The European Question Bank (EQB) aims to provide a central search facility across all the Consortium of European Social Science Data Archives’ (CESSDA) survey holdings. It uses a question-level metadata schema based on the DDI-Lifecycle standard (DDI Alliance 2020). The ambition is for users to be able to find survey questions, their translations to applicable languages, answer categories, pre- and postquestion texts, and the study title. The population of the EQB with the multilingual online continuous WageIndicator Salary Survey (Tijdens & Osse) provides an important use case to test the feasibility of harvesting social science questionnaires for the EQB. The survey, started in 2000 in the Netherlands, is currently collecting data in 160 countries around the world and can be completed in 58 languages. For each country, the questions have been translated.

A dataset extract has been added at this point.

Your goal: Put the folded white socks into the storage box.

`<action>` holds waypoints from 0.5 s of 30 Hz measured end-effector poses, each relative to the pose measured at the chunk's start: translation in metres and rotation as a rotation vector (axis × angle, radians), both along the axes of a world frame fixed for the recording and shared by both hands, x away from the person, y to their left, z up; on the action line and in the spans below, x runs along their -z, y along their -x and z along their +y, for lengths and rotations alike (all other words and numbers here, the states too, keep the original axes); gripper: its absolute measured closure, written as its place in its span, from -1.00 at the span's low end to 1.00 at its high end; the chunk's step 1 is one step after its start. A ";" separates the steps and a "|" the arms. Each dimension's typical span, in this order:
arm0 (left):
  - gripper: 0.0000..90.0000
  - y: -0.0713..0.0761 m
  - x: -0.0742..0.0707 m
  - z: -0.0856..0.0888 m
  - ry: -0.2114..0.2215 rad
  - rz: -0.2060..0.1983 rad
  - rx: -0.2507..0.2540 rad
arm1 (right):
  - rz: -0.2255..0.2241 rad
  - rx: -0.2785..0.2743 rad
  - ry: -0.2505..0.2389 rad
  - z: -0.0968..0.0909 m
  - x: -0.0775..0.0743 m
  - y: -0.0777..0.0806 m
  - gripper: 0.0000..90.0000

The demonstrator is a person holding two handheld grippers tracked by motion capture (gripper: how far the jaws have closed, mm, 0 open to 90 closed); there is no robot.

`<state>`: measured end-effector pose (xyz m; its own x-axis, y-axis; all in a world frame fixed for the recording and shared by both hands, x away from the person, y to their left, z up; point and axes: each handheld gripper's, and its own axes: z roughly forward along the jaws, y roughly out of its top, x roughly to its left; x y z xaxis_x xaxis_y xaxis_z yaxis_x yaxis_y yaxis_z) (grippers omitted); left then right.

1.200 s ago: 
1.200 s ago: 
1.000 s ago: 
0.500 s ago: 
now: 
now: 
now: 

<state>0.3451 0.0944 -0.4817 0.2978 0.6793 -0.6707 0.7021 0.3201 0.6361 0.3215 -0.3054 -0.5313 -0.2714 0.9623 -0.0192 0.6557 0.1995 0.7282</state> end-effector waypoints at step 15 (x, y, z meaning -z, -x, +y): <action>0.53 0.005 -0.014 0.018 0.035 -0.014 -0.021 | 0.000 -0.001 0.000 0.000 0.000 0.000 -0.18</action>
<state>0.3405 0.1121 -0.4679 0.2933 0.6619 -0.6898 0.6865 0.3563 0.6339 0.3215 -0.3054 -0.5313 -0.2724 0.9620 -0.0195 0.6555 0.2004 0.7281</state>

This report describes how all required question-level metadata, including survey questions, their translations to applicable languages, answer categories, pre- and post-question texts, and the study title, was imported into the EQB. Due to the existence of structured metadata, the extraction of all relevant questionnaire texts did not pose any challenges. Conversion of the structured metadata to DDI lifecycle standards required by the EQB was performed using conversion scripts that can be re-used in the future. The metadata published in the beta version of the online EQB effectively gives users access to survey questions, their translations to applicable languages, answer categories, pre- and post-question texts.
Three main challenges were encountered in the process of populating the EQB with the multilingual WageIndicator Salary Survey. Firstly, the introduction of question grids into the EQB posed challenges to the search function since the search terms most likely to be used by end users were not found in the question texts but answer categories. This was solved by expanding the search function and by breaking down the relevant question grids into separate questions. Secondly, the inclusion of answer categories including extremely long lists of potential answers, which are commonly stored outside the survey XML sheet and called on using APIs, posed challenges to the inclusion of all answer categories in the EQB as well as to the display of those answer options to end users. In the EQB, access to answer categories stored in APIs and their translations is now provided by the inclusion of links to the source API. This solution ensures users have access to the most up-to-date versions of the ontologies and vocabularies, as well as to all translations. Thirdly, the large number of language versions of the WageIndicator version made high demands on the IT system, which has to be able to correctly process numerous writing systems, as well as to the user-friendliness of the web interface. The beta version of the EQB is capable of processing all included language systems. The translations for the 217 language versionsare collapsed by default in the EQB to make the site more user friendly; users can click to expand and access all translations.